Harris Deposition: Objection Nos. 3-8 are OVERRULED.
Baker Deposition: Objection Nos. 9-10 are SUSTAINED.
County argues Chase has not complied with the Government Claims Act because it did not present an adequate claim to County before filing its cross-complaint. “[S]ubmission of a claim to a public entity pursuant to section 900 et seq. ‘is a condition precedent to a tort action and the failure to present the claim bars the action.’ [Citation.]” (Phillips v. Desert Hospital Dist. (1989) 49 Cal.3d 699, 708.) A plaintiff must comply with the Government Claims Act, which states, in part: “no suit for money or damages may be brought against a public entity on a cause of action for which a claim is required to be presented . . . until a written claim therefor has been presented to the public entity and has been acted upon by the board, or has been deemed to have been rejected by the board . . .” (Gov. Code, § 945.4.)

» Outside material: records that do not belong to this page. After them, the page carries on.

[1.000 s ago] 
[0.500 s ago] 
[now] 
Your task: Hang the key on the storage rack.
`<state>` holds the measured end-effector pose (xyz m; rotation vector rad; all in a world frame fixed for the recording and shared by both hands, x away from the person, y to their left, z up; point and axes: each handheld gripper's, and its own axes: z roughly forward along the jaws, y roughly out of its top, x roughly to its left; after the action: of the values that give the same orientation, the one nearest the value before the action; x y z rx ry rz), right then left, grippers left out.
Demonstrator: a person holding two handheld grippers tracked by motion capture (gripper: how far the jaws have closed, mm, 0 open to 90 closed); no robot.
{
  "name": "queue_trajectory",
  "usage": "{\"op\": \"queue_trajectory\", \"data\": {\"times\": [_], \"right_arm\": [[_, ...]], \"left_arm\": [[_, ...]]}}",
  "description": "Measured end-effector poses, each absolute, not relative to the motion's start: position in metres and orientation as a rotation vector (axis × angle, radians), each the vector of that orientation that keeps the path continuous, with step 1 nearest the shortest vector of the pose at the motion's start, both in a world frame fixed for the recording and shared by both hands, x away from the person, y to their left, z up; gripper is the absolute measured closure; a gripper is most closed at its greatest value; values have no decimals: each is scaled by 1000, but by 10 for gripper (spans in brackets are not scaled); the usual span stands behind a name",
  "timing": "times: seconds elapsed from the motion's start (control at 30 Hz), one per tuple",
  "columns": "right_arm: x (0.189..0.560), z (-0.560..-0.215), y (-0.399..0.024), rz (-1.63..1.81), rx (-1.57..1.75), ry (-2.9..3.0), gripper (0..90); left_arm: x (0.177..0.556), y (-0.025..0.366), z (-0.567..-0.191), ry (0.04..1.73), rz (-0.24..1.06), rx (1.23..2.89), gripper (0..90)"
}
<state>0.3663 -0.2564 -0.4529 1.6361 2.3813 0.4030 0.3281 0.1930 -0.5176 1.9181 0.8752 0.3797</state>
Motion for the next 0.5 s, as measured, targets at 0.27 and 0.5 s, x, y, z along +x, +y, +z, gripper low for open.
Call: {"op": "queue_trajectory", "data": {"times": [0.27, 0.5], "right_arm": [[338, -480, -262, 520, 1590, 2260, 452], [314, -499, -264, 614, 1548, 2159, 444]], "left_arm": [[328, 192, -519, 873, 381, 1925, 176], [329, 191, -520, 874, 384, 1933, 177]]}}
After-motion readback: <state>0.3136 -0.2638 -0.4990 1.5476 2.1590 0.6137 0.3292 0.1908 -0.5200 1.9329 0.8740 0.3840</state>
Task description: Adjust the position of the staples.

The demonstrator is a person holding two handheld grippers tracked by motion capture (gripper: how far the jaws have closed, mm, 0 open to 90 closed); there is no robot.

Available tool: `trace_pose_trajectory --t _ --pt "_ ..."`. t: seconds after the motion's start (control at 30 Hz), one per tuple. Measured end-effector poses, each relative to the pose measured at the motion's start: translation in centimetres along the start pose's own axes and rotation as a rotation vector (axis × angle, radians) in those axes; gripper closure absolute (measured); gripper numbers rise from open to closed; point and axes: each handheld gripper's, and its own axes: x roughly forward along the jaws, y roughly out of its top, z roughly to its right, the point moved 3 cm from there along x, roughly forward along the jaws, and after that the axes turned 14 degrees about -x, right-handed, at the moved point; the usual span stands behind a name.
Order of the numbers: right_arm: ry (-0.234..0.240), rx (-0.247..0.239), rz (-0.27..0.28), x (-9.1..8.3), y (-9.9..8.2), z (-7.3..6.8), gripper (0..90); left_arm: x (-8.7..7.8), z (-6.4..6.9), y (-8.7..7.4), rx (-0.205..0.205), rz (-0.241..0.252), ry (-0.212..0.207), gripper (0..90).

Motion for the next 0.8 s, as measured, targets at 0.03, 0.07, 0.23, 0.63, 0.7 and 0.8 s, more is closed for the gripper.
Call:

A claim for death or injury to person or personal property shall be presented not later than six months after the accrual of the cause of action. (Gov. Code, § 911.2, subd. (a).) The claim shall contain all of the following: (a) the name and post office address of the claimant; (b) the post office address to which the person presenting the claim desires notices to be sent; (c) the date, place and other circumstances of the occurrence or transaction which gave rise to the claim asserted; (d) a general description of the indebtedness, obligation, injury, damage or loss incurred so far as it may be known at the time of presentation of the claim; (e) the name or names of the public employee or employees causing the injury, damage, or loss, if known; (f) the amount claimed if totals less than ten thousand dollars ($10,000) as of the date of presentation of the claim, including the estimated amount of any prospective injury, damage, or loss, insofar as it may be known at the time of the presentation of the claim, together with the basis of computation of the amount claimed. (Gov. Code, § 910.)
County argues Chase’s claim does not state a theory that County is liable for indemnification and does not present sufficient information to enable the County to make an adequate investigation of the merits of the claim. Chase’s claim states: “Plaintiff Ramona Sanders, Los Angeles Superior Court case no. BC695527, alleges she tripped and fell in the parking garage at Los Angeles County, Dept. of Public Social Service facility located at 4860 W. San Fernando Road. Ms. Sanders fell on an object placed by the County of Los Angeles.” County argues the claim should have expressly stated that Chase and County had a lease that required County to indemnify Chase for Plaintiff’s claims.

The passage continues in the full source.